Blanc : "S’attendre à des changements"

Laurent Blanc, qui a vu le retour de ses internationaux, s'attend à un "match difficile" à Reims, face à la dernière équipe à avoir battu le PSG en championnat, à Reims (14e j.)

Comment vont vos internationaux ?
Toute cette semaine on récupère des joueurs, Cavani est le dernier, il arrive vendredi matin... Ils sont fatigués psychologiquement et physiquement par de grands voyages. Mais il n'y a pas de problème particulier. C'est une bonne chose.

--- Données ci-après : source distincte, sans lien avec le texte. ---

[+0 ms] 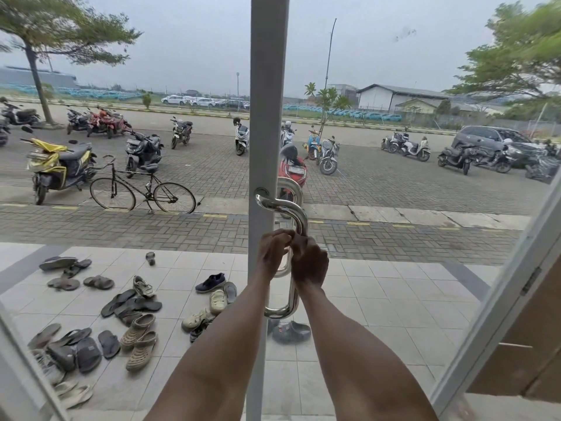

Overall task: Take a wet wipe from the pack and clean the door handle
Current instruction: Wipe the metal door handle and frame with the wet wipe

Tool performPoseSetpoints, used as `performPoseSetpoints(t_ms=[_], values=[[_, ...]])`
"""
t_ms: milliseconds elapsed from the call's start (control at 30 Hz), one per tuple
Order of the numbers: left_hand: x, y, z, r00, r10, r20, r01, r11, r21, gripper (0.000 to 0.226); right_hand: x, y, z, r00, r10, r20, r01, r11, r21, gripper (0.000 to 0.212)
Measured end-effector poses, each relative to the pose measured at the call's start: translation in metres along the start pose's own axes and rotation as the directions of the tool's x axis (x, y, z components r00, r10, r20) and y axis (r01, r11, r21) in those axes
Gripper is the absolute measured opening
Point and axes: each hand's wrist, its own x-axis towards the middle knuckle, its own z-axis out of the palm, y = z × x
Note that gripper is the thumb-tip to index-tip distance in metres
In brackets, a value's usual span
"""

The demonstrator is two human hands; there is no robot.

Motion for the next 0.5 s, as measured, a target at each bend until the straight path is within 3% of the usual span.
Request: performPoseSetpoints(t_ms=[133, 233, 367, 500], values=[[0.008, 0.014, -0.001, 0.997, 0.078, -0.019, -0.078, 0.997, 0.03, 0.035, 0.014, -0.017, -0.009, 0.995, -0.066, -0.078, 0.069, 0.997, 0.031, 0.026], [0.016, 0.016, -0.006, 0.981, 0.164, -0.107, -0.136, 0.962, 0.235, 0.033, 0.026, -0.031, -0.013, 0.988, -0.129, -0.088, 0.127, 0.992, -0.021, 0.026], [0.022, 0.003, -0.023, 0.937, 0.19, -0.292, 0.023, 0.804, 0.595, 0.033, 0.027, -0.031, -0.014, 0.983, -0.173, -0.055, 0.17, 0.983, -0.064, 0.019], [0.021, -0.005, -0.031, 0.879, 0.227, -0.418, 0.104, 0.766, 0.635, 0.037, 0.014, -0.014, -0.008, 0.989, -0.141, -0.045, 0.139, 0.99, -0.036, 0.036]])
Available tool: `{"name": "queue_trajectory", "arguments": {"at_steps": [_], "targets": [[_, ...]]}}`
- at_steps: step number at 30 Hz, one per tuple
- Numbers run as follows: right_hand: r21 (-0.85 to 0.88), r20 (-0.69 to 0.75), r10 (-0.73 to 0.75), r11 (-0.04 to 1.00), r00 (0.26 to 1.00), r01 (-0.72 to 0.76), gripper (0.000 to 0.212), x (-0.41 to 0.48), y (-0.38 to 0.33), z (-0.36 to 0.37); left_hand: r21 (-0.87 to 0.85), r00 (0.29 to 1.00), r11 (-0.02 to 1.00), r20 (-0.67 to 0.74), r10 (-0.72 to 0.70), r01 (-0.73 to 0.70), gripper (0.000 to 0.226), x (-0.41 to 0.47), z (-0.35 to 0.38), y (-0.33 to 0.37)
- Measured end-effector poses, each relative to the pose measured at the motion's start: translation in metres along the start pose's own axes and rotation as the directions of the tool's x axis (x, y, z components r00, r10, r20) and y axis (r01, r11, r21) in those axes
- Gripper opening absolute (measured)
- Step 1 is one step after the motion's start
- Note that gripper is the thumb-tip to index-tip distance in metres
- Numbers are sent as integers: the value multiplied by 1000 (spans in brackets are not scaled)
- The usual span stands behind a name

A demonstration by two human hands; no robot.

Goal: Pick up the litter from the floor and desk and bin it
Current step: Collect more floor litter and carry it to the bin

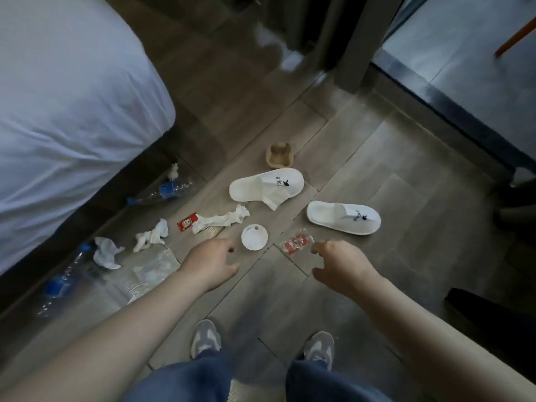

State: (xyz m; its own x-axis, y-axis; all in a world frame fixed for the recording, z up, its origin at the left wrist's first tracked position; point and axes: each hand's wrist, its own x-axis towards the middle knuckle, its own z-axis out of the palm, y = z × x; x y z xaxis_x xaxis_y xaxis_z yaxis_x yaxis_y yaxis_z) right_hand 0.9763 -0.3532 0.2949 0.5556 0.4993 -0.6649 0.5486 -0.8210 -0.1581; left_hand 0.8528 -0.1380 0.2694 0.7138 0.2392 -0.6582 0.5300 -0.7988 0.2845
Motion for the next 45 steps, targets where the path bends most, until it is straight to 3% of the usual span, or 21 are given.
{"name": "queue_trajectory", "arguments": {"at_steps": [9,15,19,23,32,41,45], "targets": [[-150,-51,-146,979,988,137,21,172,11,145,17,986,998,-160,55,-53,36,131,127,-81],[-310,-100,-287,919,953,245,39,250,2,186,98,954,993,-283,93,-67,36,194,170,-131],[-339,-91,-327,898,940,280,43,242,-2,194,130,956,990,-279,87,-52,37,194,175,-142],[-282,-108,-292,926,950,252,46,220,6,198,93,951,996,-309,25,4,39,186,171,-148],[-219,-93,-148,968,985,125,51,219,35,223,113,945,993,-321,61,-26,43,193,182,-144],[-39,-53,77,996,996,-79,74,229,64,239,131,955,990,-283,92,-57,48,202,201,-143],[139,-76,47,990,996,-36,75,239,66,244,112,948,993,-309,73,-40,49,206,198,-145]]}}
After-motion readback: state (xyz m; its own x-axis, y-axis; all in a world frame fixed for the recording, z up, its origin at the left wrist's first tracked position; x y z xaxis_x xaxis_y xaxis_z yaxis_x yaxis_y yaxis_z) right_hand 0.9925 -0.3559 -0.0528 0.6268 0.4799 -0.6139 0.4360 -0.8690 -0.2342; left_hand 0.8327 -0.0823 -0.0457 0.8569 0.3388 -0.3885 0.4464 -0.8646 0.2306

Ibrahimovic est-il encore sous le coup de l'élimination avec la Suède pour le Mondial-2014 ?
Je le trouve bien. La déception est grande, mais il a fait preuve d'un bon comportement et d'un bon état d'esprit depuis son retour avec nous et il va le prouver samedi à Reims.

Vous allez l'avoir uniquement pour vous désormais, son attention va être focalisée sur le PSG...
J'aurais mieux aimé que Zlatan se qualifie avec la Suède pour la Coupe du monde, il faut faire en sorte qu'on atteigne nos objectifs en club -et je sais que Zlatan a des objectifs personnels élevés- et ça atténuera sa déception.

Cavani ne revenant que vendredi, espérez vous tout de même le faire jouer à Reims ?
Ça paraît compliqué de lui faire démarrer le match. Après, j'attends de voir les sensations du joueur. Il va arriver à 11h00 à Paris. On s'en va dans la foulée à Reims... Ce match est important, mais il y en a d'autres derrière aussi importants. Et on ne peut pas prendre de risque avec le décalage horaire qui frappe les joueurs.

Allez-vous faire tourner l'effectif ?
Vendredi tout le monde sera à disposition. Il y aura un groupe étoffé. Mais on peut effectivement s'attendre à des changements dans l'équipe. Après ce n'est pas parce que les joueurs qui sont restés ici se sont bien entraînés qu'ils ont plus de chances de jouer que les internationaux. Ou qu'ils sont sûrs de jouer le prochain match. Il faut jauger tout ça.

Craignez-vous cette équipe de Reims qui a notamment battu Lyon, l'OM en L1 et Monaco en Coupe de la Ligue?
Ils doivent être surmotivés de jouer contre les gros, on s'attend à un match difficile. On ne l'a pas préparé de la meilleure des façons car on a récupéré des joueurs pratiquement tous les jours. Je crains cette équipe-là, comme je crains les autres équipes. Ce que je crains aussi dans la période actuelle ce sont les conditions climatiques qui ne s'arrangent pas et l'état des terrains qui va se compliquer. Notre philosophie est basé sur le jeu, or pour produire du jeu il faut un bon terrain.

Le fait que Reims soit la dernière équipe en date à avoir battu Paris est-il un ressort sur lequel s'appuyer pour éviter de se faire piéger ?
On peut l'utiliser, même si ça remonte à très loin (2 mars, ndlr). Les joueurs le savent forcément, donc ça donnera une motivation supplémentaire pour ne pas revivre ce que les joueurs ont vécu à cette époque-là.